* Your task
Where the records below reach the line containing "(226, 308): 90", start transcribing, and end with the line containing "(337, 270): -0.44, -0.29", exactly and with nothing else added.

* Exercise data
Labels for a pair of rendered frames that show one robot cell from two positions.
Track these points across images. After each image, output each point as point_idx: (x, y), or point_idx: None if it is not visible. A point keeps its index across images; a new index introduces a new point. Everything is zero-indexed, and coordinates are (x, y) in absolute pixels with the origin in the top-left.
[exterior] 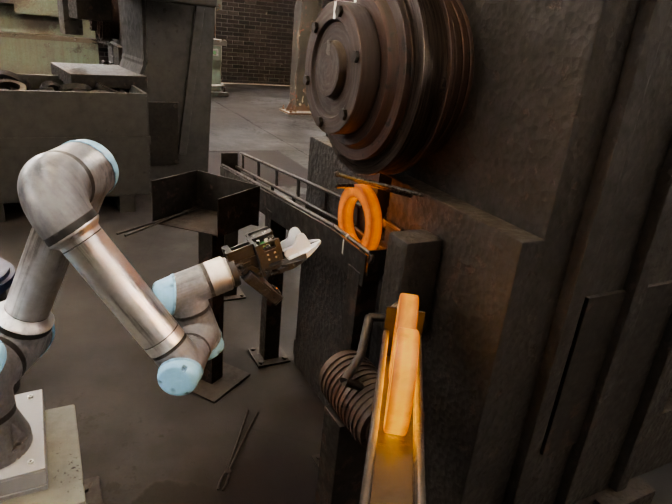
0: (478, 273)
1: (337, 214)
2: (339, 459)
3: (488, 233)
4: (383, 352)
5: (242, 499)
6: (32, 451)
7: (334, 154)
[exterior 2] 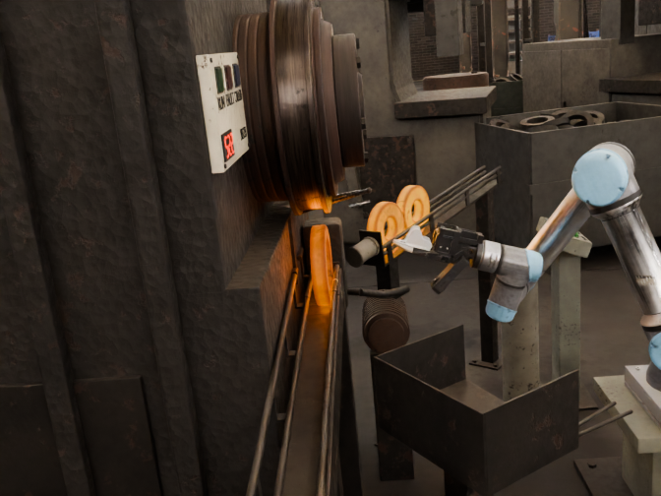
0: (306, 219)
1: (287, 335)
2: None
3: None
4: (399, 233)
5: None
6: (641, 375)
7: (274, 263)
--
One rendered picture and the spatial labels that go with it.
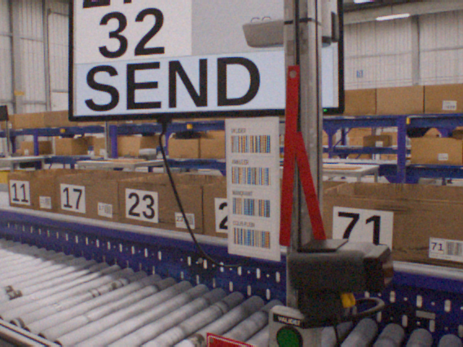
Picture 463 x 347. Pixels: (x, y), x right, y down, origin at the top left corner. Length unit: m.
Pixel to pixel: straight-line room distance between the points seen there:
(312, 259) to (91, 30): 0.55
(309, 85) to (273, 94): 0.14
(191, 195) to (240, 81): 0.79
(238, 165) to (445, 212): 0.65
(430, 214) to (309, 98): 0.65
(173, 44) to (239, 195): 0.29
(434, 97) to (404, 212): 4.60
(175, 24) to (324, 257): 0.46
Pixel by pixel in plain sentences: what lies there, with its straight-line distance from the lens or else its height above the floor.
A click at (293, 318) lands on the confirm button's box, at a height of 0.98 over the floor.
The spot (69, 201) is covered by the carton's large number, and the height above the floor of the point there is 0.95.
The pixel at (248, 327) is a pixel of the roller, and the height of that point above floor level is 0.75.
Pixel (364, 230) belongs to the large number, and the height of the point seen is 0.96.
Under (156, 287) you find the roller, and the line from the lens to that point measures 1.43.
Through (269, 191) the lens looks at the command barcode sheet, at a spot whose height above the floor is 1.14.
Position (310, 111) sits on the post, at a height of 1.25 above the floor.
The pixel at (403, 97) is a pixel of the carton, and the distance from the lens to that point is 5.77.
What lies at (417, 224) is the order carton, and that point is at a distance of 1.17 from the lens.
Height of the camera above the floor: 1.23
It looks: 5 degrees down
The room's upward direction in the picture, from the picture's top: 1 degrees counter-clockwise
* * *
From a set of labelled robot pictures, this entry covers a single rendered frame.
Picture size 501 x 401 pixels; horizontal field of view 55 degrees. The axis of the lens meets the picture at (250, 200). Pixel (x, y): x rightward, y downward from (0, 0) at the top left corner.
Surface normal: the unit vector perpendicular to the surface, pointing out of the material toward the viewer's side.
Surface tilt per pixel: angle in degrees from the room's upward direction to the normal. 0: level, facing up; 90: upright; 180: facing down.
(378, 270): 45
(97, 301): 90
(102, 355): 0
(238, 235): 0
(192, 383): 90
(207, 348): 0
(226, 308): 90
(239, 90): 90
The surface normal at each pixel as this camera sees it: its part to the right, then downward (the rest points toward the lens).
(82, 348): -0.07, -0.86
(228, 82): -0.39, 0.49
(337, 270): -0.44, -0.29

* Response to this exercise
(226, 308): 90
(239, 90): 90
The surface normal at each pixel as this camera sees it: its part to the right, then downward (the rest points toward the lens).
(82, 348): -0.07, -0.86
(228, 82): -0.39, 0.49
(337, 270): -0.44, -0.29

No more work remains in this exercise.